First, I enjoyed getting to flashback in leisurely fashion upon the worst dinner party ever, the one that ended Season 2 with such huge amounts of cast carnage. Notably, we relived the tenderly intimate gutting of Hannibal's profiler, awash with blood and realizations of how much each has been changed by the other. We also got to relive the jugular-slashing of their erstwhile daughter-slash-devotee-slash-inconvenience, Abigail Hobbs (Kacey Rohl).

Because this is a show that glories in its horrors, and Whodunnit? is the least exciting question (psst: it's Hannibal), there's no way to discuss it without SPOILERS, so be prepared.

Between Italy and Maryland, guess which lingers longest in the mind? Florence is the capital city of Tuscany, birthplace of the Renaissance, the “Athens of the Middle Ages.” So it's kind of a surprise how high Charm City rates, considering the aesthetes involved, but while the Season 3 premiere showed Hannibal and Bedelia conquering Italy, on the inside, we know neither of them has left Baltimore behind. We'll also spend this week away from gustatory delights in favor of the existential. God and Death and a Life's Purpose.

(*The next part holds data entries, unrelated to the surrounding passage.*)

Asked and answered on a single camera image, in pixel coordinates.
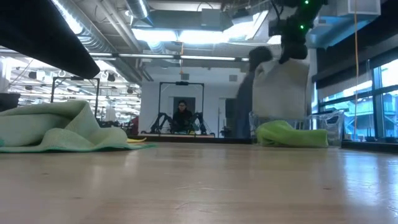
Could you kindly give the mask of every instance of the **dark jacket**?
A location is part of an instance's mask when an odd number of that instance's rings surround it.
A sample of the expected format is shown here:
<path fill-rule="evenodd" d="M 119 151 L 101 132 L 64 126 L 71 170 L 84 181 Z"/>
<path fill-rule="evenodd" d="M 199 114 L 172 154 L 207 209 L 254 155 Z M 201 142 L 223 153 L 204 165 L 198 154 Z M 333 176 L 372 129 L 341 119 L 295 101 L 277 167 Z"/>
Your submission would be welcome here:
<path fill-rule="evenodd" d="M 249 72 L 239 87 L 235 101 L 235 125 L 234 137 L 240 139 L 249 139 L 250 122 L 249 113 L 252 111 L 253 104 L 253 81 L 255 71 Z"/>
<path fill-rule="evenodd" d="M 192 112 L 189 110 L 185 110 L 180 112 L 177 110 L 173 114 L 173 121 L 177 124 L 177 127 L 174 128 L 174 131 L 188 131 L 190 128 L 190 119 L 192 117 Z"/>

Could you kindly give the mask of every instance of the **white bag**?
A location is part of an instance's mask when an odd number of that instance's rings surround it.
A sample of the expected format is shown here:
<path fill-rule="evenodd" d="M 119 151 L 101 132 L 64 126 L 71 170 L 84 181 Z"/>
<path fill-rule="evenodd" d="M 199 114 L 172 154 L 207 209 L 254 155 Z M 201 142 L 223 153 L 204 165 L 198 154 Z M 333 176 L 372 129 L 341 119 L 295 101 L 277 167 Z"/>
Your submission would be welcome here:
<path fill-rule="evenodd" d="M 261 118 L 304 119 L 309 65 L 289 60 L 261 63 L 253 82 L 253 112 Z"/>

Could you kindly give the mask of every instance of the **yellow object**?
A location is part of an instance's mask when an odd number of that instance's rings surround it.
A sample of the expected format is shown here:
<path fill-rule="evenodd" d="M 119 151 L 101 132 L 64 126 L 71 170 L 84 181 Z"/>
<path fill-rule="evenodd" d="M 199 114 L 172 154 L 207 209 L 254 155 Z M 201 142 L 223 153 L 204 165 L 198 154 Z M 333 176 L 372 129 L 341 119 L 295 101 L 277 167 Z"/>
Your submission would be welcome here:
<path fill-rule="evenodd" d="M 147 138 L 144 139 L 127 139 L 127 143 L 137 143 L 137 142 L 144 142 Z"/>

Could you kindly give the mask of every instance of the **person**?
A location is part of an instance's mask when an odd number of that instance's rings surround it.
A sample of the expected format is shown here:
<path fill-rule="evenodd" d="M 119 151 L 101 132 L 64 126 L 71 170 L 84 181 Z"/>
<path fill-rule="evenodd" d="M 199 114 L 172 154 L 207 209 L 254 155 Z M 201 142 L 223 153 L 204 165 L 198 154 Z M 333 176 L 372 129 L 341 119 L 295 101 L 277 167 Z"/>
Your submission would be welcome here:
<path fill-rule="evenodd" d="M 234 115 L 234 137 L 239 139 L 249 139 L 250 122 L 249 113 L 252 111 L 253 81 L 256 68 L 262 62 L 273 59 L 272 52 L 267 47 L 256 47 L 249 52 L 249 71 L 239 86 L 235 100 Z"/>
<path fill-rule="evenodd" d="M 187 102 L 180 100 L 178 102 L 178 109 L 173 114 L 173 122 L 175 126 L 173 130 L 175 132 L 189 131 L 191 128 L 192 112 L 187 109 Z"/>

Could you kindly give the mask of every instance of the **folded towel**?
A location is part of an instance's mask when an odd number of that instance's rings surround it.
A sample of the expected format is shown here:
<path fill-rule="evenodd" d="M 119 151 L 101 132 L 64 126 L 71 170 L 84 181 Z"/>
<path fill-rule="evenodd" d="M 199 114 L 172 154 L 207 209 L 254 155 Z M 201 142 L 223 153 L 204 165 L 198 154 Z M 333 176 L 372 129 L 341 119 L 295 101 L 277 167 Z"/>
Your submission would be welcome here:
<path fill-rule="evenodd" d="M 270 121 L 256 129 L 262 146 L 327 147 L 327 130 L 296 130 L 286 121 Z"/>
<path fill-rule="evenodd" d="M 24 106 L 0 113 L 0 152 L 140 149 L 120 128 L 100 128 L 87 101 Z"/>

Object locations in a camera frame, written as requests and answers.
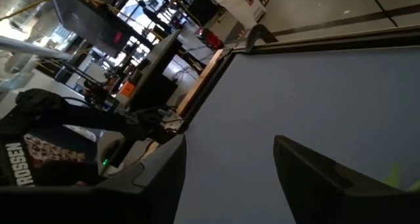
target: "computer monitor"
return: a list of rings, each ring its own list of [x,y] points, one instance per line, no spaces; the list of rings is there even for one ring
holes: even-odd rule
[[[52,1],[63,27],[86,39],[99,50],[116,57],[127,44],[131,35],[86,1]]]

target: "desk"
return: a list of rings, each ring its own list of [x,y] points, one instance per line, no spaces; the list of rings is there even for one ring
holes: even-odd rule
[[[160,84],[161,87],[170,87],[170,83],[167,81],[165,82],[165,79],[163,79],[165,76],[163,76],[162,73],[177,52],[178,46],[176,40],[179,33],[180,31],[178,30],[165,39],[162,39],[162,41],[160,41],[146,56],[146,59],[150,63],[141,71],[142,77],[135,83],[135,89],[128,97],[121,93],[117,94],[115,98],[120,102],[120,105],[123,108],[135,110],[139,106],[145,106],[145,104],[142,104],[139,100],[150,96],[152,91],[158,91],[158,89],[154,89],[154,87],[157,86],[157,81],[167,84]]]
[[[197,79],[197,82],[194,84],[194,86],[189,90],[189,92],[186,94],[184,99],[181,101],[181,103],[177,107],[177,114],[181,117],[187,116],[188,113],[193,113],[194,110],[192,107],[194,107],[194,99],[198,96],[198,92],[200,89],[202,89],[205,86],[205,83],[209,80],[210,76],[212,76],[212,73],[214,73],[215,68],[217,66],[218,60],[222,56],[223,50],[218,50],[213,58],[210,60],[209,64],[204,68],[204,71],[200,74],[199,78]],[[143,159],[147,156],[151,155],[159,146],[159,143],[153,142],[149,147],[146,153],[143,156]]]
[[[274,165],[275,135],[378,181],[395,164],[401,187],[418,181],[419,31],[393,29],[384,32],[389,35],[276,43],[251,55],[232,53],[185,133],[186,175],[174,223],[212,223],[221,213],[220,224],[295,223],[290,209],[296,206],[289,207]],[[333,218],[343,211],[335,214],[329,205],[317,205],[317,211]]]

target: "power cord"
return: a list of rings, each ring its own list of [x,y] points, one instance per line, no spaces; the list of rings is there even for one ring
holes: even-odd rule
[[[176,79],[179,79],[179,78],[178,78],[178,75],[179,75],[179,74],[182,74],[182,76],[181,76],[181,82],[182,82],[182,80],[183,80],[183,78],[184,78],[184,74],[185,74],[185,73],[187,73],[187,74],[189,74],[189,75],[190,75],[193,79],[197,80],[197,78],[196,78],[195,76],[193,76],[193,75],[189,72],[189,69],[192,69],[190,66],[188,66],[188,67],[183,67],[181,64],[179,64],[179,62],[177,62],[177,61],[175,61],[175,60],[174,60],[174,62],[175,62],[176,64],[178,64],[178,65],[182,68],[182,70],[180,70],[180,71],[178,71],[178,72],[174,73],[174,74],[171,76],[171,78],[176,78]]]
[[[170,120],[170,121],[162,121],[163,123],[171,123],[171,122],[180,122],[183,121],[184,119],[175,119],[175,120]]]
[[[208,54],[207,56],[205,56],[205,57],[203,57],[203,58],[199,59],[199,61],[205,60],[205,59],[209,58],[209,56],[213,56],[213,55],[214,55],[214,53],[210,53],[210,54]]]
[[[398,25],[395,22],[395,20],[392,19],[391,15],[388,13],[388,11],[386,11],[383,8],[383,6],[381,5],[381,3],[378,0],[375,0],[375,2],[378,5],[378,7],[382,10],[382,13],[392,22],[392,24],[394,24],[395,27],[398,27]]]

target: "monitor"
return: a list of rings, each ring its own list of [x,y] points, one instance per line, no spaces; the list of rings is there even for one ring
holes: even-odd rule
[[[52,0],[60,23],[86,39],[99,50],[116,57],[127,44],[130,34],[115,24],[105,12],[84,0]]]

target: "cable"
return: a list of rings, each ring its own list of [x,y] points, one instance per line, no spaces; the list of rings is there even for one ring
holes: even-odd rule
[[[172,128],[167,128],[166,131],[172,131],[172,132],[178,133],[177,129],[172,129]]]
[[[207,59],[209,56],[212,56],[212,55],[214,55],[214,53],[210,53],[210,54],[208,54],[207,56],[205,56],[205,57],[203,57],[203,58],[199,59],[199,61],[205,60],[205,59]]]
[[[182,83],[182,81],[184,80],[184,72],[183,72],[182,70],[180,70],[180,71],[178,71],[178,72],[174,73],[174,74],[171,76],[171,79],[172,79],[173,81],[175,81],[175,80],[180,81],[180,84],[181,84],[181,83]]]
[[[63,99],[66,99],[66,100],[73,100],[73,101],[77,101],[77,102],[81,102],[81,103],[83,103],[84,105],[87,105],[87,106],[89,106],[89,107],[91,107],[91,108],[95,108],[93,105],[91,105],[90,103],[87,103],[87,102],[85,102],[85,101],[83,101],[83,100],[81,100],[81,99],[77,99],[77,98],[73,98],[73,97],[63,97]]]
[[[195,78],[187,69],[187,71],[185,71],[185,73],[189,74],[193,79],[197,80],[197,78]]]
[[[394,24],[395,27],[398,27],[397,23],[392,19],[391,15],[386,11],[378,0],[375,0],[378,7],[382,10],[382,13]]]
[[[201,47],[195,47],[195,48],[191,48],[191,49],[185,49],[186,51],[197,51],[197,50],[200,50],[200,49],[207,49],[208,47],[206,47],[206,46],[201,46]]]
[[[167,105],[164,105],[164,106],[154,106],[154,107],[151,107],[151,108],[142,109],[142,110],[137,111],[137,112],[149,112],[151,110],[159,110],[159,109],[164,110],[165,108],[176,109],[176,108],[178,108],[178,106],[167,106]]]
[[[184,119],[175,119],[175,120],[170,120],[170,121],[162,121],[163,123],[171,123],[171,122],[180,122],[183,121]]]
[[[125,171],[125,170],[127,170],[127,169],[129,169],[130,167],[132,167],[133,165],[135,165],[137,162],[139,162],[139,161],[141,161],[142,159],[143,159],[143,157],[147,154],[147,151],[149,150],[149,148],[150,148],[150,146],[155,142],[155,141],[152,141],[152,140],[150,140],[150,139],[146,139],[145,141],[150,141],[150,143],[148,143],[147,144],[147,146],[146,146],[146,149],[144,150],[144,153],[143,153],[143,155],[142,156],[140,156],[140,158],[137,158],[134,162],[132,162],[131,164],[129,164],[128,166],[125,166],[121,171],[118,171],[118,172],[116,172],[116,173],[114,173],[114,174],[112,174],[112,175],[110,175],[110,174],[107,174],[107,176],[108,177],[113,177],[113,176],[115,176],[115,175],[118,175],[118,174],[120,174],[122,171]]]

When a recovering Will awakes from his coma, he sees Abigail Hobbs with a bandaged neck, telling him he's only survived due to the surgically precise placement of Hannibal's attack. Abigail wonders why Will just couldn't have gone along and made nice so no one had to die. In a refreshing turn for general network TV, Will doesn't angstily (totally a word) accept fault, but says that there's no possible way of knowing what would've happened had he not behaved as he did. Instead, he pulls out the concept that everything which can happen has already happened or will, but that this current, particular thread of possibility is the only one they have. Abigail wishes she could be part of another that wasn't so hard on her. Watch what you wish for, killerina.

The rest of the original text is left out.